To take advantage of multiple processors, we need to change the dependencies between the tasks. We can do this by making the algorithm work in rounds. In the first round, each task adds two values from the array. In the second round, each task adds two values from the results of the previous round, and so on. The following image presents the tasks for an array of length 10. The arrows represent dependencies between tasks.

How does this work with a different number of processors? To run the algorithm, we need a scheduler that assigns tasks to processors. The scheduler can work quite simply: it takes tasks in order \(T(0), T(1), \ldots\) and assigns each task to the next available processor. However, a task is scheduled only after all its dependencies are finished. If there are \(N\) processors available, then there is always a processor available for each task. If there are \(m\) processors available, where \(m < N\), then the scheduler assigns the first \(m\) tasks to processors. As soon as any task is finished, it takes the next task and assigns it to the available processor. This way, we don't have to design a parallel algorithm for a specific number of processors. The scheduler maps any algorithm to the available processors.

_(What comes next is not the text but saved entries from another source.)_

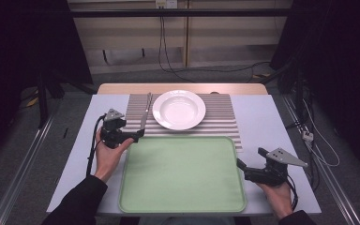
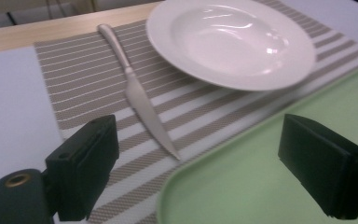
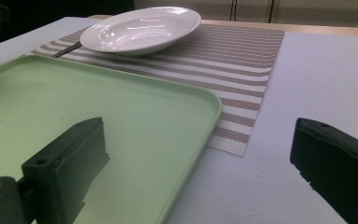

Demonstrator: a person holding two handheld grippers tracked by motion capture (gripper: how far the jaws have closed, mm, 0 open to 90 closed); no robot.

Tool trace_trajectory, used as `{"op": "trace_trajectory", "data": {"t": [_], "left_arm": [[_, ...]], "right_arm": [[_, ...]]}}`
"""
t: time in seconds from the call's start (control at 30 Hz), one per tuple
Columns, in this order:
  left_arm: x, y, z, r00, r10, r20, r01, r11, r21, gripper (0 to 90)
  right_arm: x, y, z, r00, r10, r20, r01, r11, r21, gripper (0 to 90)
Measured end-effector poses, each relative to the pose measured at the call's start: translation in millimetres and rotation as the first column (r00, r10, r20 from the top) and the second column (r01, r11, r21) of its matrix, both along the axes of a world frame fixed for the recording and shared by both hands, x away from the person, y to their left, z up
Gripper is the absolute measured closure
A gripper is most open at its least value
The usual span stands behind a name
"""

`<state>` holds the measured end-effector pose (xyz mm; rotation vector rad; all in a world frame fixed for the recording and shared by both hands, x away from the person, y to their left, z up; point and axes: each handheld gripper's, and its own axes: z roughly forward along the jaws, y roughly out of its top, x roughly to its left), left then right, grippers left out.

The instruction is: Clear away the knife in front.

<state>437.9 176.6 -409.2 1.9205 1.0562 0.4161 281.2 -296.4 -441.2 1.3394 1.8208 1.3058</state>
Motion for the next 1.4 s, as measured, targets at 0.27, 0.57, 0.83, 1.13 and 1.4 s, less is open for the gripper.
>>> {"op": "trace_trajectory", "data": {"t": [0.27,0.57,0.83,1.13,1.4], "left_arm": [[25.1,-4.1,2.9,0.9994,0.032,0.009,-0.033,0.9986,0.041,11.3],[56.5,-15.5,0.4,0.9976,0.064,0.026,-0.065,0.9966,0.051,11.5],[90.2,-26.4,-7.9,0.9971,0.072,-0.024,-0.070,0.9943,0.080,14.8],[123.3,-32.9,-18.9,0.9932,0.101,-0.058,-0.094,0.9886,0.118,25.4],[148.9,-39.0,-29.9,0.9860,0.142,-0.088,-0.125,0.9769,0.173,41.3]], "right_arm": [[0.3,0.7,0.1,1.0000,0.008,0.001,-0.008,1.000,-0.009,3.5],[0.7,1.8,-0.5,0.9998,0.018,0.002,-0.018,1.000,-0.018,3.5],[1.5,1.0,-1.4,0.9998,0.018,-0.003,-0.018,1.000,-0.013,3.4],[1.9,1.8,-1.4,0.9998,0.019,-0.006,-0.019,1.000,-0.009,3.4],[2.6,1.7,-1.6,0.9998,0.020,-0.008,-0.020,1.000,-0.006,3.5]]}}
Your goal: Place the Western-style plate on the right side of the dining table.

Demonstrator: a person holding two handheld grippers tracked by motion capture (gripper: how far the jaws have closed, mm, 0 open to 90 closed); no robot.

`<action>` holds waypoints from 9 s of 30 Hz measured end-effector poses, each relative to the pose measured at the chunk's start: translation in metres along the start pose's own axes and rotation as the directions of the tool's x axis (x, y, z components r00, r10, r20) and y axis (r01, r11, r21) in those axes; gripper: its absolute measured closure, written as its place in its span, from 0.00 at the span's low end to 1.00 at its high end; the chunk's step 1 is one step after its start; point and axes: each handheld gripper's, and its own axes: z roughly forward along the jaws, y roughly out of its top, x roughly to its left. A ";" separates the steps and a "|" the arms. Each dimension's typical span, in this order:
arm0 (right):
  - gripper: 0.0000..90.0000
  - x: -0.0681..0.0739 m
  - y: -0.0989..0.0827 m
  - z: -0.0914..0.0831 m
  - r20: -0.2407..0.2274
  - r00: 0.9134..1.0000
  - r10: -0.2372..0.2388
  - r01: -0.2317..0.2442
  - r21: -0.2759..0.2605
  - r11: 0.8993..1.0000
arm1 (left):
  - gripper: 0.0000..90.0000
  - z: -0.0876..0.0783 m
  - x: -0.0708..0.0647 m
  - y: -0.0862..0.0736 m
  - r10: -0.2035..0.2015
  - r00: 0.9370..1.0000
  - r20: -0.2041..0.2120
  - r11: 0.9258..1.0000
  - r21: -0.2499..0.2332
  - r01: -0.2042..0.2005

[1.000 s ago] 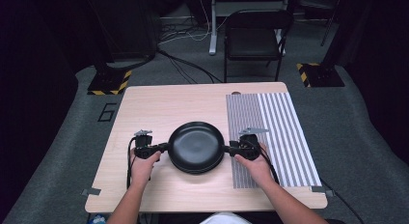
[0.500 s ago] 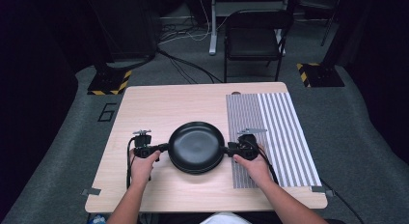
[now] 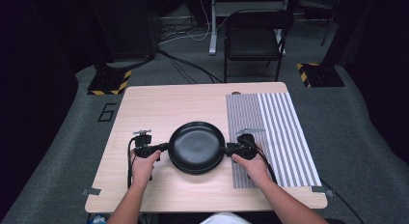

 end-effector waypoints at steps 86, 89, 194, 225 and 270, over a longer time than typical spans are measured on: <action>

And that is exactly what async/await frameworks do. They provide a programming language construct to split a procedure, function, or method into small tasks. The framework then implements a scheduler that assigns tasks to available processors, or technically, threads. So the framework provides an abstraction for engineers to write parallel procedures without worrying about the number of available processors.
Historically, processors used to have only a single core. At some point, this changed and multi-core processors became commercially available. There was a need for a framework to bring those multiple cores to software developers without requiring them to know how many cores the target system would have. That was the motivation for creating async/await frameworks.